• **What is required**
From the data below, set down exactly the lines between the one holding "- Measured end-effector" and the one holding "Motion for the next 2", inclusive, and no others.

• **Data extracts**
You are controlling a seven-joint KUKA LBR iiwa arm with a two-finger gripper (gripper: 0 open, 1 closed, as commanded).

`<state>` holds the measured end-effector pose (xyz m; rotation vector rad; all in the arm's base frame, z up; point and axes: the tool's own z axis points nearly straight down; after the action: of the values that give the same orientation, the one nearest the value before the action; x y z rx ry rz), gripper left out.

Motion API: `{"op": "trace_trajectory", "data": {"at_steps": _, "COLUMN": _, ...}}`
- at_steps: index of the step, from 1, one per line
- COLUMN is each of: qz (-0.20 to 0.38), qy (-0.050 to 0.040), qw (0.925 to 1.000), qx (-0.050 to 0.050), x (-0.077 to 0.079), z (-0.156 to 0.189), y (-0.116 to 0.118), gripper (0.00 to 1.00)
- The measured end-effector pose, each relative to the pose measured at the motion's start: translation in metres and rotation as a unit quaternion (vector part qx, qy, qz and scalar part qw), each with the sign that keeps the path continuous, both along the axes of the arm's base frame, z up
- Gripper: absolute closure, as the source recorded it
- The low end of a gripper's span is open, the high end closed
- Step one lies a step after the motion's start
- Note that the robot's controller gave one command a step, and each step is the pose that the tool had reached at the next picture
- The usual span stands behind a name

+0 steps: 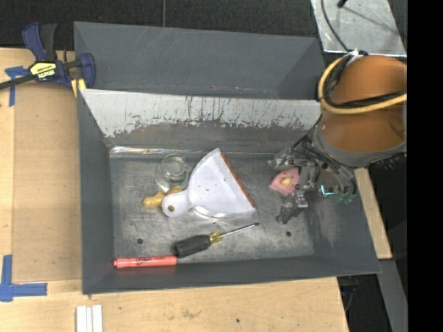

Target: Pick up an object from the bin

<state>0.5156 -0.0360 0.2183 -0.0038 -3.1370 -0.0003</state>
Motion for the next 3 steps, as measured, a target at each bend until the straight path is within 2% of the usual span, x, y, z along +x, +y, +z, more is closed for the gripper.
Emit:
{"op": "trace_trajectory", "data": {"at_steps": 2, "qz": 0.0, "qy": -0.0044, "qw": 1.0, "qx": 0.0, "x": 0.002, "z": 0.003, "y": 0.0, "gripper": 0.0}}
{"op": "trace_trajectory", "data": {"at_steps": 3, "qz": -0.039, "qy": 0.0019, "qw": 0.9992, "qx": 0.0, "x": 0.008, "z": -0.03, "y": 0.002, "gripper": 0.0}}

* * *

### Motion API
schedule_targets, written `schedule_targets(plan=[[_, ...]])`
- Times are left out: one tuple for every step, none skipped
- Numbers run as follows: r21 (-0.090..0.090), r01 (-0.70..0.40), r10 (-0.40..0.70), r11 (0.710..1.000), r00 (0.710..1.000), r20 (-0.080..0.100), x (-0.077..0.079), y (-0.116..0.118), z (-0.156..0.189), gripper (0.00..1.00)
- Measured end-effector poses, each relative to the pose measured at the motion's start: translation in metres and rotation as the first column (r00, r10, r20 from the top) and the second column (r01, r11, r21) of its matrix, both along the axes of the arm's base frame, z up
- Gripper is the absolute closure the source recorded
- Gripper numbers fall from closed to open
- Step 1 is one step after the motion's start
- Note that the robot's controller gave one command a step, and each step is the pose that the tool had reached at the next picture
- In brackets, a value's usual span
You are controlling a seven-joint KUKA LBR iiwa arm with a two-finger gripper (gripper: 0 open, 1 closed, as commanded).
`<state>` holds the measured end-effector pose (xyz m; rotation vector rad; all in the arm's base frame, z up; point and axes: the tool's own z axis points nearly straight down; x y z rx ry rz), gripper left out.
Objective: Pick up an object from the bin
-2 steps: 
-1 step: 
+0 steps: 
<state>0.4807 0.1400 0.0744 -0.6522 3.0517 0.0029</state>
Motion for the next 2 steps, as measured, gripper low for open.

• **Response to this exercise**
- Measured end-effector poses, each relative to the pose measured at the motion's start: translation in metres and rotation as the first column (r00, r10, r20 from the top) and the second column (r01, r11, r21) of its matrix, both along the axes of the arm's base frame, z up
- Gripper is the absolute closure the source recorded
- Gripper numbers fall from closed to open
- Step 1 is one step after the motion's start
- Note that the robot's controller gave one command a step, and each step is the pose that the tool had reached at the next picture
- In brackets, a value's usual span
You are controlling a seven-joint KUKA LBR iiwa arm with a two-finger gripper (gripper: 0 open, 1 closed, as commanded).
`<state>` holds the measured end-effector pose (xyz m; rotation vector rad; all in the arm's base frame, z up; point and axes: the tool's own z axis points nearly straight down; x y z rx ry rz), gripper left out.
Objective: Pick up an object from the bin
-2 steps: 
-1 step: 
+0 steps: 
<state>0.4807 0.1400 0.0744 -0.6522 3.0517 0.0029</state>
Motion for the next 2 steps, as measured, gripper low for open.

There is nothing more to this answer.